■ INSTRUCTIONS FOR THE TASK
Every line from the one containing "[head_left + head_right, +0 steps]" to the last line of the listing below should be given again exactly.

>>>>

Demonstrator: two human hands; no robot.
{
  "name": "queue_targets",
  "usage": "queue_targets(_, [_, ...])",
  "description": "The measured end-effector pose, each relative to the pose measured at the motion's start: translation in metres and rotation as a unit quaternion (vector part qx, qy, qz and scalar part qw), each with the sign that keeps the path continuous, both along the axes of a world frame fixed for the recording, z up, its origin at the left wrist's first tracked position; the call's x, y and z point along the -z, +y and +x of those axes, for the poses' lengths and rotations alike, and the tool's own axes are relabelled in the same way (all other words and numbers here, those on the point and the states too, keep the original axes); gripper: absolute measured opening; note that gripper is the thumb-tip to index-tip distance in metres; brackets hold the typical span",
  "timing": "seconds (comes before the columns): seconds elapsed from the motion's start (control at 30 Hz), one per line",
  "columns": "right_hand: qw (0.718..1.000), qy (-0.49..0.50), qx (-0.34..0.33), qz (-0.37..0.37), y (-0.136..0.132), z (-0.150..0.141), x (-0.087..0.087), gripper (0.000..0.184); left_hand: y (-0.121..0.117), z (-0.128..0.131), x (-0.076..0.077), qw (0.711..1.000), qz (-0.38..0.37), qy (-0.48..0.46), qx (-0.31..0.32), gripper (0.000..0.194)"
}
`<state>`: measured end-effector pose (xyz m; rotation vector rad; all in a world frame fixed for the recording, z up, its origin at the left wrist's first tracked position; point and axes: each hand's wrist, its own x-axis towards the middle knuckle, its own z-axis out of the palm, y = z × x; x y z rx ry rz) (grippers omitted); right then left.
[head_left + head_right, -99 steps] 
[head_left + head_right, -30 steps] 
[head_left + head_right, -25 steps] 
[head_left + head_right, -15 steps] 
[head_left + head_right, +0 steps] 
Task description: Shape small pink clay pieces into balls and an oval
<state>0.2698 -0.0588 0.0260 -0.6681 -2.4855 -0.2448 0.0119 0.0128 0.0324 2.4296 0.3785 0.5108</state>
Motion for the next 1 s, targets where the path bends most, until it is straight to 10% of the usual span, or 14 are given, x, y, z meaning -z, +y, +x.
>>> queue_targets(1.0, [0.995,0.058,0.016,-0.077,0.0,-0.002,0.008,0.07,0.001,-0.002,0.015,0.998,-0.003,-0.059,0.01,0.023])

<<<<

■ RESULT OF THIS EXERCISE
[head_left + head_right, +0 steps] 
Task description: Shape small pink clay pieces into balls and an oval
<state>0.2698 -0.0588 0.0260 -0.6681 -2.4855 -0.2448 0.0119 0.0128 0.0324 2.4296 0.3785 0.5108</state>
Motion for the next 1 s, targets where the path bends most, until it is straight to 10% of the usual span, or 14 are given, x, y, z meaning -z, +y, +x.
>>> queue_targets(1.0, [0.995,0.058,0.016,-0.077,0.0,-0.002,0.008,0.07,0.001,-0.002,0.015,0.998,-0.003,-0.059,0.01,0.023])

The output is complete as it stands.